[Data]:
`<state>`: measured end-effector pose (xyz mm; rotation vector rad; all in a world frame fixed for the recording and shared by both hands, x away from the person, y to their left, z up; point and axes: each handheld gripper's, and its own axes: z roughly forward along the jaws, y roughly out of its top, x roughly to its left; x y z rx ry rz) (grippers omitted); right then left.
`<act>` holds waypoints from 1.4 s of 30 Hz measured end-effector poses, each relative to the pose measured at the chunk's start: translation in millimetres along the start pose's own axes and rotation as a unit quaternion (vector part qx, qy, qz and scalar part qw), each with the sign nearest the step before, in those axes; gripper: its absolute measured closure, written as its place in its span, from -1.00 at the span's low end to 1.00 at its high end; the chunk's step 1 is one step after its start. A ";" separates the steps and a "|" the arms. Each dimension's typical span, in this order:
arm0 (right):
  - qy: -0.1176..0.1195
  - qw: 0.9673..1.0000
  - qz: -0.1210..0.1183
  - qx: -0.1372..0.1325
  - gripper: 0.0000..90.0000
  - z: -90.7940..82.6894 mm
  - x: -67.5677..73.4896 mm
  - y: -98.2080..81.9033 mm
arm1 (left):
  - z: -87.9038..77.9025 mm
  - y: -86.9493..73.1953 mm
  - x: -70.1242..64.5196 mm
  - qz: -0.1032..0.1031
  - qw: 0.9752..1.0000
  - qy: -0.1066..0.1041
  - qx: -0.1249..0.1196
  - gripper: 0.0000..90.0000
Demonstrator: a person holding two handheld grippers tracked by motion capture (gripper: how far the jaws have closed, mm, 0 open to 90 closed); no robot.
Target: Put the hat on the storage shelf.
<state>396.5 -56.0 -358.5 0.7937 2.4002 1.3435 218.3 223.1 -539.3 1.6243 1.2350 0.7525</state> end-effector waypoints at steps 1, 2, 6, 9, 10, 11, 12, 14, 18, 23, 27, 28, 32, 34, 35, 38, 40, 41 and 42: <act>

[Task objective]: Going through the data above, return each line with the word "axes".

[Task solution]:
`<state>`: measured end-effector pose (xyz mm; rotation vector rad; all in a world frame fixed for the recording and shared by both hands, x away from the person, y to their left, z up; point and axes: each handheld gripper's, and its own axes: z roughly forward along the jaws, y roughly out of its top, x roughly to its left; x y z rx ry rz) (grippers omitted); right then left.
`<act>` holds waypoints from 1.4 s of 30 Hz measured end-effector poses, each relative to the pose measured at the chunk's start: translation in millimetres along the start pose's own axes and rotation as a unit quaternion (vector part qx, qy, qz and scalar part qw), each with the sign nearest the step before, in those axes; gripper: its absolute measured closure, written as its place in its span, from -1.00 at the span's low end to 1.00 at its high end; the chunk's step 1 is one step after its start. A ";" separates the steps and a "|" the arms. Each dimension's typical span, in this order:

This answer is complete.